--- Task directions ---
Without including the pictures, copy each line below exactly as it reads.

--- Given information ---
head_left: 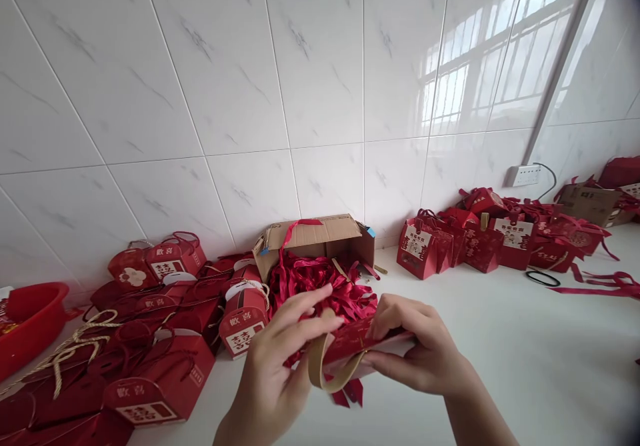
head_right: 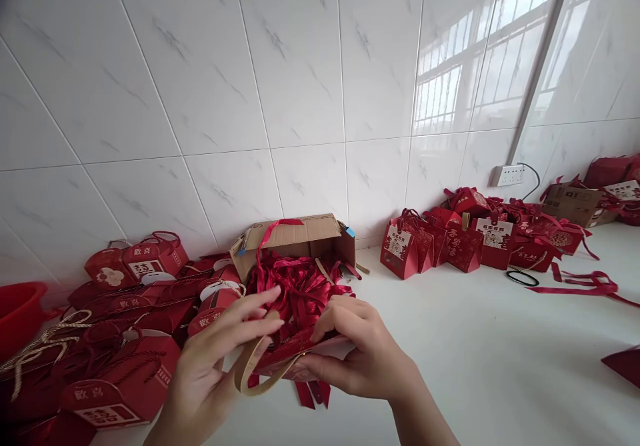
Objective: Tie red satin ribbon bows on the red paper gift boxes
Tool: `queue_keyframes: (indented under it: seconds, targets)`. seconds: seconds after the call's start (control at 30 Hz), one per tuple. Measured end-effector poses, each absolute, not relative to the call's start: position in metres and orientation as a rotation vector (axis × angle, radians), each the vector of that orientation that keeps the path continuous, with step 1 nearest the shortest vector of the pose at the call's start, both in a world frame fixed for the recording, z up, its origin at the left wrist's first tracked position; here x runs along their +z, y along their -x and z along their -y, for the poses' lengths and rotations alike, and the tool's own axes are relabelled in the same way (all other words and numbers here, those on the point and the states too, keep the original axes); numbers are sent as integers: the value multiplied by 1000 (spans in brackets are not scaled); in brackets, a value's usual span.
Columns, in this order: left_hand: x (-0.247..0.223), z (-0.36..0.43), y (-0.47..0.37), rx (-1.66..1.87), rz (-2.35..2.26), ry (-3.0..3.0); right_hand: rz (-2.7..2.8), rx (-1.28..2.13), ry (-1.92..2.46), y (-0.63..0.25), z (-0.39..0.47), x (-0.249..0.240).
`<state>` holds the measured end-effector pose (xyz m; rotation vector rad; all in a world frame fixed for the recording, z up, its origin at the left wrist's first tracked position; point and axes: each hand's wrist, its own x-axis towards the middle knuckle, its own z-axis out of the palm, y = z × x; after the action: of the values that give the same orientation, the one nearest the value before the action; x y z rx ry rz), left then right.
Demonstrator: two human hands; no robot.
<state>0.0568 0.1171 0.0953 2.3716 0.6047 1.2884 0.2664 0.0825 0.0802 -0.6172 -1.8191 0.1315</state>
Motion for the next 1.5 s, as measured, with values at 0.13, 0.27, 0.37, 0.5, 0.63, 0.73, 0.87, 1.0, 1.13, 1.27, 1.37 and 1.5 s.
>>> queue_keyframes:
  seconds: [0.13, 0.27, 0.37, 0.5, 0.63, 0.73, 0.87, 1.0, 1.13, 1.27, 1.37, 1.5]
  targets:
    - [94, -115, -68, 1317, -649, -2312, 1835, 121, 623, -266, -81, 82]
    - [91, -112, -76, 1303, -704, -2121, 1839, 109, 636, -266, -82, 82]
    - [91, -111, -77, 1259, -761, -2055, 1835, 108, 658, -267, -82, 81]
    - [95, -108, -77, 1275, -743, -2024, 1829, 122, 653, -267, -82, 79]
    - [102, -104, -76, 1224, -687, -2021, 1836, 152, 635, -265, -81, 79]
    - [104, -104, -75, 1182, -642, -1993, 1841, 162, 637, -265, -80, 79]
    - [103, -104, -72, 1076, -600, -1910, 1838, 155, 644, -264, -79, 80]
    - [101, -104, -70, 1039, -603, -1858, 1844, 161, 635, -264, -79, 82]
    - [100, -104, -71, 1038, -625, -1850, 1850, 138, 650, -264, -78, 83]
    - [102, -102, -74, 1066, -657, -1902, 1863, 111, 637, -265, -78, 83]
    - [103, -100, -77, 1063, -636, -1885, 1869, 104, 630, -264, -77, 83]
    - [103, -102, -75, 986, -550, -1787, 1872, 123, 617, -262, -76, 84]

--- Exercise answer ---
head_left: 
head_right: 
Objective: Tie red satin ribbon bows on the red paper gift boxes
Tool: `queue_keyframes: (indented under it: seconds, targets)`. seconds: seconds after the call's start (control at 30 Hz), one per tuple. Measured end-effector poses, each absolute, not relative to the call's start: position in metres and orientation as a rotation vector (axis × angle, radians), each the vector of that orientation that keeps the path continuous, with step 1 nearest the shortest vector of the pose at the call's start, both in a world frame fixed for the recording, z up, its origin at the left wrist's first tracked position; here x runs along their +z, y along their -x and z along their -y, for the poses' lengths and rotations alike, and the tool's own axes are relabelled in the same way (all other words and numbers here, those on the point and the states too, keep the original axes); numbers are sent as integers: the value multiplied by 1000 (spans in brackets are not scaled); in brackets, a value's usual span.
Columns, in this order: left_hand: x (-0.247..0.223), z (-0.36..0.43), y (-0.47..0.37), rx (-1.66..1.87), rz (-2.35..2.26), ry (-3.0..3.0); right_hand: rz (-2.7..2.8), rx (-1.28..2.13), ry (-1.92..2.46), y (-0.63..0.25), z (-0.39..0.47), x (-0.249..0.240).
`<state>` holds the measured end-effector pose (xyz m; rotation vector rad; all in a world frame fixed for the recording, z up, its origin at the left wrist's first tracked position; point and axes: each hand's wrist, its own x-axis towards the middle knuckle, its own z-axis out of the palm, y = z × x; after the action: of the values that give the same orientation, the one nearest the value before the action; x y z rx ry rz), left then right.
Demonstrator: two human hands; no robot.
<state>0.0568 0.1171 0.0953 2.3716 0.6047 1.2884 0.2664 0.0825 0.0802 -0.6172 -1.8191 0.1315</state>
Motion for the next 1.5 s, as measured, with values at 0.13, 0.27, 0.37, 0.5, 0.63, 0.73, 0.87, 1.0, 1.13, 1.27, 1.37 and 1.5 s.
>>> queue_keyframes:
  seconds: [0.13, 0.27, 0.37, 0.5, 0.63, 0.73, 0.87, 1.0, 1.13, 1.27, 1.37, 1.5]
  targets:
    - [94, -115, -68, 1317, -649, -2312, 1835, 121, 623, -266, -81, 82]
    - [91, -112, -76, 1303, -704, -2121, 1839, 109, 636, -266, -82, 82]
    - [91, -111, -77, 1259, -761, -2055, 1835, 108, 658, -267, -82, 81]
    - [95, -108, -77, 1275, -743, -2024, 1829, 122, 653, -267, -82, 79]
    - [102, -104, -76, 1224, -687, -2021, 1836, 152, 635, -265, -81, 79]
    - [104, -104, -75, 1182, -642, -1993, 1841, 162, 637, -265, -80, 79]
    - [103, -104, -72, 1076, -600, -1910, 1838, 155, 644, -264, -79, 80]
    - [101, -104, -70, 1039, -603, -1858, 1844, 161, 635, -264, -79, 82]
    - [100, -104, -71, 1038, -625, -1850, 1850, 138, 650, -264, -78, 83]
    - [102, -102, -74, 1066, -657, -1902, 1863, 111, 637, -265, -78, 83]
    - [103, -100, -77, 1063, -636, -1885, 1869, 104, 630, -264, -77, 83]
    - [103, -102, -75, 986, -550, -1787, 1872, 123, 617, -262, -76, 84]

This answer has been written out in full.